● **What is needed**
Restate word for word the lines between the start of the material and the line with "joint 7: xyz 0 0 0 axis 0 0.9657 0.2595", keeping both of those ends and none of the pictures.

● **Provided information**
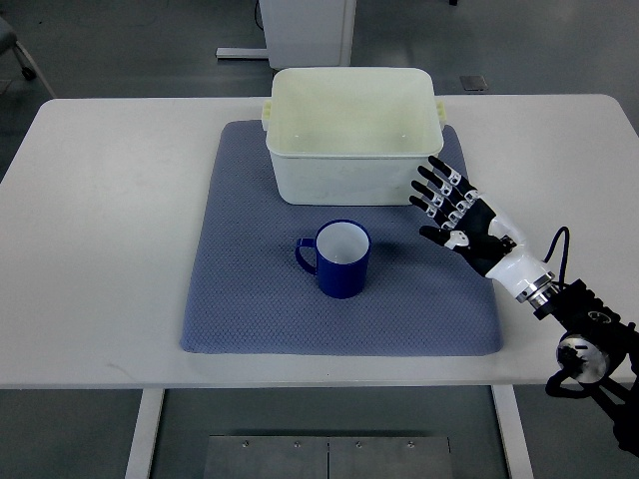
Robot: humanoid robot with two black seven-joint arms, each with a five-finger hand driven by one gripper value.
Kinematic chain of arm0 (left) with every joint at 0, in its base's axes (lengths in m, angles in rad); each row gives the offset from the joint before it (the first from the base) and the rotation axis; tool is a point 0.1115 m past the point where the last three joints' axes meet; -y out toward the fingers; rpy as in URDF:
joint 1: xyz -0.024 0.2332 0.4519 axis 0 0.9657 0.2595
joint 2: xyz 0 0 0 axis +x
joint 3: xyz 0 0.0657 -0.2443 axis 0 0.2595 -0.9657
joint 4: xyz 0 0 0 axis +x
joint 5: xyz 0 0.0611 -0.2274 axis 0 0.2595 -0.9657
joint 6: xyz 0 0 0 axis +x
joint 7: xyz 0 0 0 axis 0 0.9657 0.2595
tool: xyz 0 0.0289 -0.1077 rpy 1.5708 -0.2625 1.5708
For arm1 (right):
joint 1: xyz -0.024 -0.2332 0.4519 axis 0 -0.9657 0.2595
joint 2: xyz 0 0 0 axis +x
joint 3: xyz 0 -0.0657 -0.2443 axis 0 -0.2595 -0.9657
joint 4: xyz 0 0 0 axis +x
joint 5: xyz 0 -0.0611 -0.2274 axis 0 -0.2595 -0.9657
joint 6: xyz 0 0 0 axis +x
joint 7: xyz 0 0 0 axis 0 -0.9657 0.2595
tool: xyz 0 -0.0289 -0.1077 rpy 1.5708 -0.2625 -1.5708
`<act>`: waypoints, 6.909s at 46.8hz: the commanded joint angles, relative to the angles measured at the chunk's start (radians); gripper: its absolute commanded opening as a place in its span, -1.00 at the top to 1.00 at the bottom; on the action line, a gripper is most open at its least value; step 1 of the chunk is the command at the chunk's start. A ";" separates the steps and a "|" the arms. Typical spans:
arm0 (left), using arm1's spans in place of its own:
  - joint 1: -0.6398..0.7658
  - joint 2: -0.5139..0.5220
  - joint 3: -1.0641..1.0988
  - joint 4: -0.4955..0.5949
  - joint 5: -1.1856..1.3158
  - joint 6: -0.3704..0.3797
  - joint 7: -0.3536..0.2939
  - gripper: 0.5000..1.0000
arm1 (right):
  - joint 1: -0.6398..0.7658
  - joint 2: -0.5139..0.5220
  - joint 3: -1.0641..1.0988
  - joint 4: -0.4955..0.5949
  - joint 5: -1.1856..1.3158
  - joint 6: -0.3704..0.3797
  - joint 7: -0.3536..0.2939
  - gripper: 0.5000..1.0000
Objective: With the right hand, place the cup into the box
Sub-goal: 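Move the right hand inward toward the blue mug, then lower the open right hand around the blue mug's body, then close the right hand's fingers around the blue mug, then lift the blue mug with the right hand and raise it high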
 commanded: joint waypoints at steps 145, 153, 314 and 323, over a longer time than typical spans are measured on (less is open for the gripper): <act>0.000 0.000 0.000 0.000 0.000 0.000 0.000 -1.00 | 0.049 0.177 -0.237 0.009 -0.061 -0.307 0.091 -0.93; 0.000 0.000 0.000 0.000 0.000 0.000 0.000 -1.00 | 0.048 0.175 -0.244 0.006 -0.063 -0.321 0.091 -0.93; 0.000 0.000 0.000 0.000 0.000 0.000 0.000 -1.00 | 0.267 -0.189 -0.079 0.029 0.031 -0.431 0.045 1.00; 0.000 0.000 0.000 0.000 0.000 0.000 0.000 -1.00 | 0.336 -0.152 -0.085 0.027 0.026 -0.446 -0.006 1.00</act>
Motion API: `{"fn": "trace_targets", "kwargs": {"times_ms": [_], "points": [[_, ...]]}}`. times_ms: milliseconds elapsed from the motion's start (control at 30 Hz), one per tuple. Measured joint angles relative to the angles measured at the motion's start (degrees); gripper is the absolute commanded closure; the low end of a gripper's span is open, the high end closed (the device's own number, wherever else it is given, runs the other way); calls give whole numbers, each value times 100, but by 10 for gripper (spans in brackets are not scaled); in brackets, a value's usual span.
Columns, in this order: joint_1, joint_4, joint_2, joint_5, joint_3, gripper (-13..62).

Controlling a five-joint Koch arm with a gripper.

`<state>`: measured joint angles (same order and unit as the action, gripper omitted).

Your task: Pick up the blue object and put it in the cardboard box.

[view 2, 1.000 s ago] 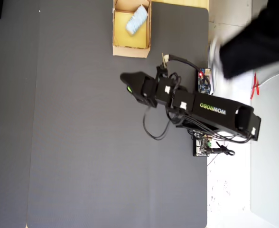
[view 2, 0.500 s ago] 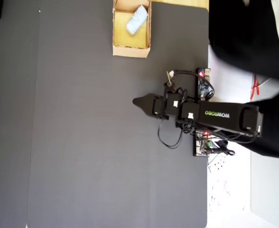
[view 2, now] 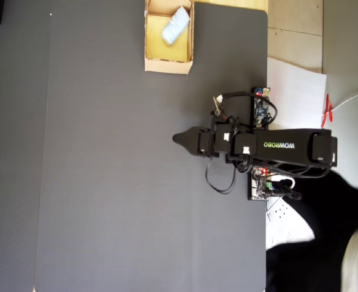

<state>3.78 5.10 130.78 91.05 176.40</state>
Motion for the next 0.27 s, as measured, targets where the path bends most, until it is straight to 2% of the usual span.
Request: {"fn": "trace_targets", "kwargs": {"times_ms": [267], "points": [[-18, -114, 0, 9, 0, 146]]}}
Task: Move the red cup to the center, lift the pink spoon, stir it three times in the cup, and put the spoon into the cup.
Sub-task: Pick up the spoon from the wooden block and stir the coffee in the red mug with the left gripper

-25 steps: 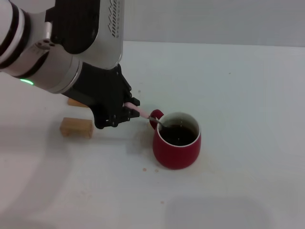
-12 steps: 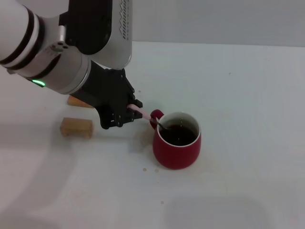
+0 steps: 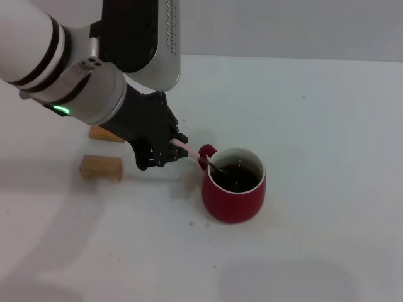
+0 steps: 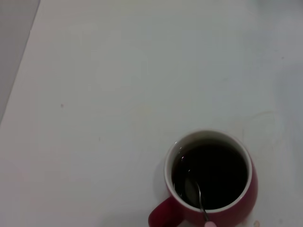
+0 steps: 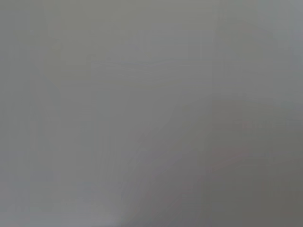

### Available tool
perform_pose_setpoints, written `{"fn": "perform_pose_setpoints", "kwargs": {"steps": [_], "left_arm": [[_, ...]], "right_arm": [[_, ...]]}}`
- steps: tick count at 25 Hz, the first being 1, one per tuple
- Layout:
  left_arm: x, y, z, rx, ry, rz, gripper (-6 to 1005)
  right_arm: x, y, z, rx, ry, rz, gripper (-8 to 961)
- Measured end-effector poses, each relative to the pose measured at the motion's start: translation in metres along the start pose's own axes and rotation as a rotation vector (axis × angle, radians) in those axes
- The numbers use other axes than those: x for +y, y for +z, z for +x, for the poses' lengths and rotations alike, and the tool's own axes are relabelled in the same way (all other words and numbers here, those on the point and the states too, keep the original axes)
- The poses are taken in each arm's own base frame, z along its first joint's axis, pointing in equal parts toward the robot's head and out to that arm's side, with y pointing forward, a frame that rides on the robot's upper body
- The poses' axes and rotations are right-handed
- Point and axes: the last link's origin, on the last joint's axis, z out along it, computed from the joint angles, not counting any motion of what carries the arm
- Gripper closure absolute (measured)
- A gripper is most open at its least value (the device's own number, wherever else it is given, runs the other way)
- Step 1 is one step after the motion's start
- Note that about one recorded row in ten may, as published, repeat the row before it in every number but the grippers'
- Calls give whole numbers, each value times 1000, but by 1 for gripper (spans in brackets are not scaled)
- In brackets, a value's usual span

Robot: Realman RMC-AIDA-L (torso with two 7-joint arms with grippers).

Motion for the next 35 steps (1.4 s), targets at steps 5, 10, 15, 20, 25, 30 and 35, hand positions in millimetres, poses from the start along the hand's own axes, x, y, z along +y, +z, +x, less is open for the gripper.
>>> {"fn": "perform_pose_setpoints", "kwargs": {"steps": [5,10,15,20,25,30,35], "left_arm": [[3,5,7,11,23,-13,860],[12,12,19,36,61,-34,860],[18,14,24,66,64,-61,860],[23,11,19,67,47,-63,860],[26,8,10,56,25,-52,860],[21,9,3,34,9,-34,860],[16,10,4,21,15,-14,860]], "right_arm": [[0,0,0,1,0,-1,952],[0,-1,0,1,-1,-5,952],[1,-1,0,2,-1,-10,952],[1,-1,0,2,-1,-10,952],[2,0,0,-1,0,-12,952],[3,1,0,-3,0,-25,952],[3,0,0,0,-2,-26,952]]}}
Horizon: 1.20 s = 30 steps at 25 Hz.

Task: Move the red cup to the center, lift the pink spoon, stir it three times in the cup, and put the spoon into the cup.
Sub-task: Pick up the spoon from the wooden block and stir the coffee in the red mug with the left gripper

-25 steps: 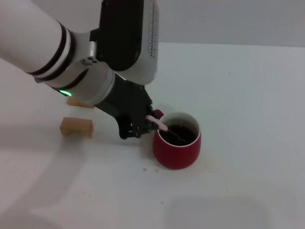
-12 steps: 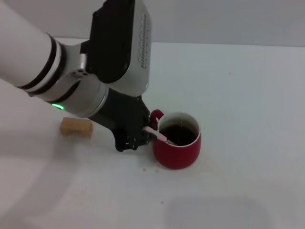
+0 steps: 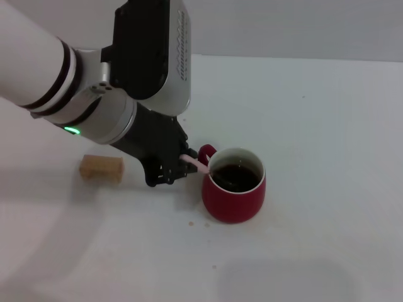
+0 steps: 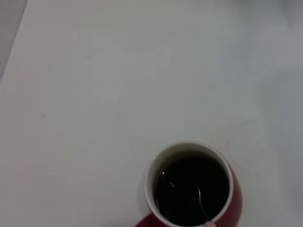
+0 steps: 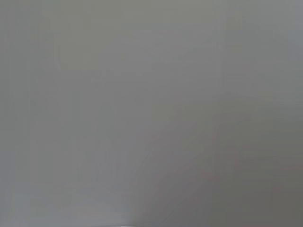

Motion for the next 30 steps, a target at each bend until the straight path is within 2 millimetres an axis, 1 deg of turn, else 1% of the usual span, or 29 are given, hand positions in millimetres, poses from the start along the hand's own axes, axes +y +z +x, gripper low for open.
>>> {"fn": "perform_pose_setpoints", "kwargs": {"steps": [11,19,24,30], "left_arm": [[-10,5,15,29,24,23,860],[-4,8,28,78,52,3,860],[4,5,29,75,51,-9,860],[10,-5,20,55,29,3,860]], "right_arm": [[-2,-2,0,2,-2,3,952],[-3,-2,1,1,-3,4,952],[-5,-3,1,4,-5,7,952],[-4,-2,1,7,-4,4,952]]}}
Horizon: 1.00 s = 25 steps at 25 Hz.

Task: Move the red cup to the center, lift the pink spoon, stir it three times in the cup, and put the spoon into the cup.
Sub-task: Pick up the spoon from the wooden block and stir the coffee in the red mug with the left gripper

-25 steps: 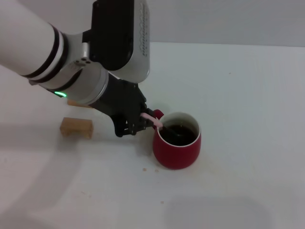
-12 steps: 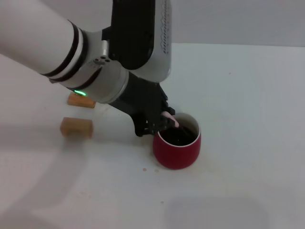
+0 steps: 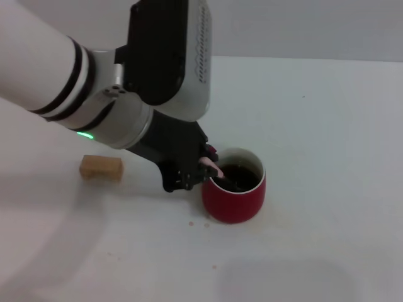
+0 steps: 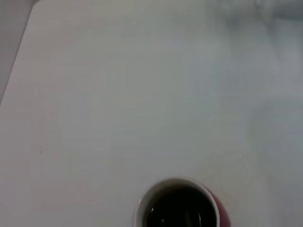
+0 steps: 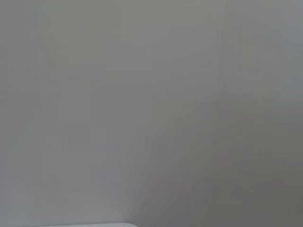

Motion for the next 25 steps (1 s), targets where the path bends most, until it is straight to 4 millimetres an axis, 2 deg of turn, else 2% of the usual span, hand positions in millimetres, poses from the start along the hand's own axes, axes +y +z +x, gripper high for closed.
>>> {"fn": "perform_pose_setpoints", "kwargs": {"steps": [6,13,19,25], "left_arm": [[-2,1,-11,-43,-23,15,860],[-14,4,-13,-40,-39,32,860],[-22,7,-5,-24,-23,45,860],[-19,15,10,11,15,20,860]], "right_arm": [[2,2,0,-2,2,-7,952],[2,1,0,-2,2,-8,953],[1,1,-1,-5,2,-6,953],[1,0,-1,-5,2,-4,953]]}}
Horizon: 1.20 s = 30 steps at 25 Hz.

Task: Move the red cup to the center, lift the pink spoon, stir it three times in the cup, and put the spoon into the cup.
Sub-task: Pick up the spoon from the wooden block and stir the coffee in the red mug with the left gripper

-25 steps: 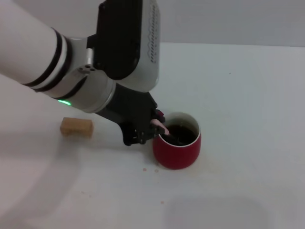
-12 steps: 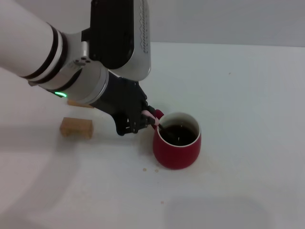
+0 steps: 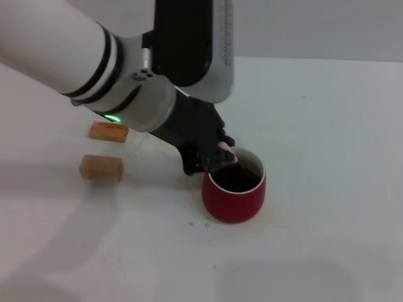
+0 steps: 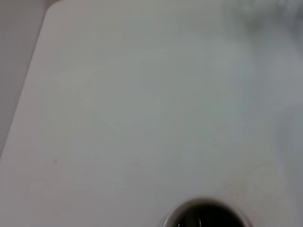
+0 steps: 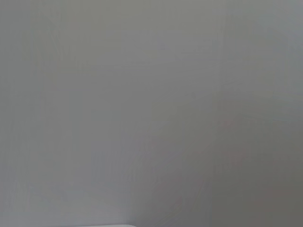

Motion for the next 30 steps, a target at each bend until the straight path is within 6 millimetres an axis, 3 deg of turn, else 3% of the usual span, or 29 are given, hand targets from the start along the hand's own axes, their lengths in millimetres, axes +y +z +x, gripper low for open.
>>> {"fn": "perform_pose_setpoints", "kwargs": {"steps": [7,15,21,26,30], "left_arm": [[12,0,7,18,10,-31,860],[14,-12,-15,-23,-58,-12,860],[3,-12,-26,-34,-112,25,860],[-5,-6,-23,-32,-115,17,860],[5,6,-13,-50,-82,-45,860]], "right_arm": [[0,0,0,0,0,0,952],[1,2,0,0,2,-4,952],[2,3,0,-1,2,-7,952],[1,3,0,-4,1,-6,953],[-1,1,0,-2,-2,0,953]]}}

● **Exercise output**
Robot: humanoid robot with two black seven-joint arms, each with a five-finger hand driven by one gripper value.
Kinematic chain of arm0 (left) with every joint at 0, in its base's axes (lengths in m, angles in rad); each row gives the offset from the joint before it (the first from the base) and the rotation axis; tool is a point 0.1115 m past the point where the last three joints' axes meet; -y out toward the fingers; rpy as in URDF:
joint 1: xyz -0.024 0.2332 0.4519 axis 0 0.9657 0.2595
joint 2: xyz 0 0 0 axis +x
joint 3: xyz 0 0.0657 -0.2443 axis 0 0.2595 -0.9657
joint 4: xyz 0 0 0 axis +x
joint 5: xyz 0 0.0611 -0.2274 axis 0 0.2595 -0.9657
joint 6: xyz 0 0 0 axis +x
joint 7: xyz 0 0 0 axis 0 0.9657 0.2595

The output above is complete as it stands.